McQueary testifies of shower scene
Associated Press
BELLEFONTE, Pa.
A former Penn State assistant coach who was a central figure in Joe Paterno’s downfall testified Tuesday that he heard a “skin-on-skin smacking sound” in a campus locker room one night in 2001 and saw something that was “more than my brain could handle.”
Jerry Sandusky was standing naked in the showers behind a boy, slowly moving his hips, Mike McQueary told the jury.
McQueary, one of the star witnesses in the child sexual abuse case against Sandusky, said he had no doubt he was witnessing anal sex. He testified that he slammed his locker shut loudly as if to say, “Someone’s here! Break it up!”
Then, he said, he went upstairs to his office to try to make sense of what he had seen.
Sandusky, 68, is on trial on charges he molested 10 boys over a 15-year period. Authorities say he abused them in hotels, at his home and inside the football team’s quarters. The former assistant coach and founder of an acclaimed youth charity has denied the allegations.
Paterno was fired last fall, shortly after Sandusky’s arrest, when it became known that McQueary had told the head football coach about the shower episode a decade ago. Two months after his dismissal, Paterno died of lung cancer at 85.

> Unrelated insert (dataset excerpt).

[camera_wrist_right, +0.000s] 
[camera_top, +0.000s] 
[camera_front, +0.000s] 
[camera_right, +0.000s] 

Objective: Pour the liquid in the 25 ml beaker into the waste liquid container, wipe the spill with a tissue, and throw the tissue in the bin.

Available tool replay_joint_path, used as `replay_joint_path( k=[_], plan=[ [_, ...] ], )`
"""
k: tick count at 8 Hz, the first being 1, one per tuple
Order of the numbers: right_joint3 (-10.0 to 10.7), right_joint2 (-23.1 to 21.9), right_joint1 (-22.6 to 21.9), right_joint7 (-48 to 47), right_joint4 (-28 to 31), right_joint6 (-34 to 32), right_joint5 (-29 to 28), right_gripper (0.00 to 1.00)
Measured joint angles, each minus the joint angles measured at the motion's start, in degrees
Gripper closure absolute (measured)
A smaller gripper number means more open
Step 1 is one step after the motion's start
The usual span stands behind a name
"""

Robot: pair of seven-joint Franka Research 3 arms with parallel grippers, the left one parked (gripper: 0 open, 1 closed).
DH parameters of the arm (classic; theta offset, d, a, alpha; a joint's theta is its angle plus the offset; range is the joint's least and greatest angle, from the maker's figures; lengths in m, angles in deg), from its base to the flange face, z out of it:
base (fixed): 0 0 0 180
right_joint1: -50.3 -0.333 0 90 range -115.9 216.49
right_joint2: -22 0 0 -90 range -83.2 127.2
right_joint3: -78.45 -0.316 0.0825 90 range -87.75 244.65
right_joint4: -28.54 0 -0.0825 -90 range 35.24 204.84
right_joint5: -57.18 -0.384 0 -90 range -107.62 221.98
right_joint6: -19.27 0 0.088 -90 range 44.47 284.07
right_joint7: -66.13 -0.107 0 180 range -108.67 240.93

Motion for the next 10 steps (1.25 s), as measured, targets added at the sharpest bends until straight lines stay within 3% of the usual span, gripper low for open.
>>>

McQueary was composed during his testimony, and when asked if he knew Sandusky, he looked right at him with a sharp glance that Sandusky returned.
McQueary’s account differed little from the one he gave in December at a preliminary hearing for two Penn State administrators charged with failing to report the shower episode to authorities. One difference: He said it took place in 2001 instead of 2002.
Sandusky attorney Karl Rominger pressed McQueary during cross-examination about discrepancies in his estimate of the boy’s age.
McQueary replied: “If [you] want to argue about 9, 10, 11, 12 ... the fact is he had sex with a minor, a boy.”
Testifying on Day 2 of Sandusky’s trial, McQueary said that he went to the football team building one night and walked into the support staff locker room to put away a pair of new sneakers. As he entered the locker room, he said, he heard a noise.
“Very much skin-on-skin smacking sound,” he said. “I immediately became alert and was kind of embarrassed that I was walking in on something.”
He said that he glanced over his shoulder at a mirror at a 45-degree angle and saw Sandusky “standing behind a boy who was propped up against a wall.” He estimated the boy to be 10 to 12 years old. He said that the boy’s hands were up on the wall and “the defendant’s midsection was moving” subtly.
McQueary said he went to Paterno’s house the next morning and relayed what he had seen, but did not describe the act explicitly out of respect for the coach and his own embarrassment.
He said Penn State administrator Tim Curley called him a week later, and McQueary met with him and another school official, Gary Schultz. They “just listened to what I had said,” McQueary testified. A week or two later, he said, Curley called him to say they had looked into it.
McQueary, 37, was a graduate coaching assistant at the time and later became an assistant coach. He has been on paid leave since the scandal erupted.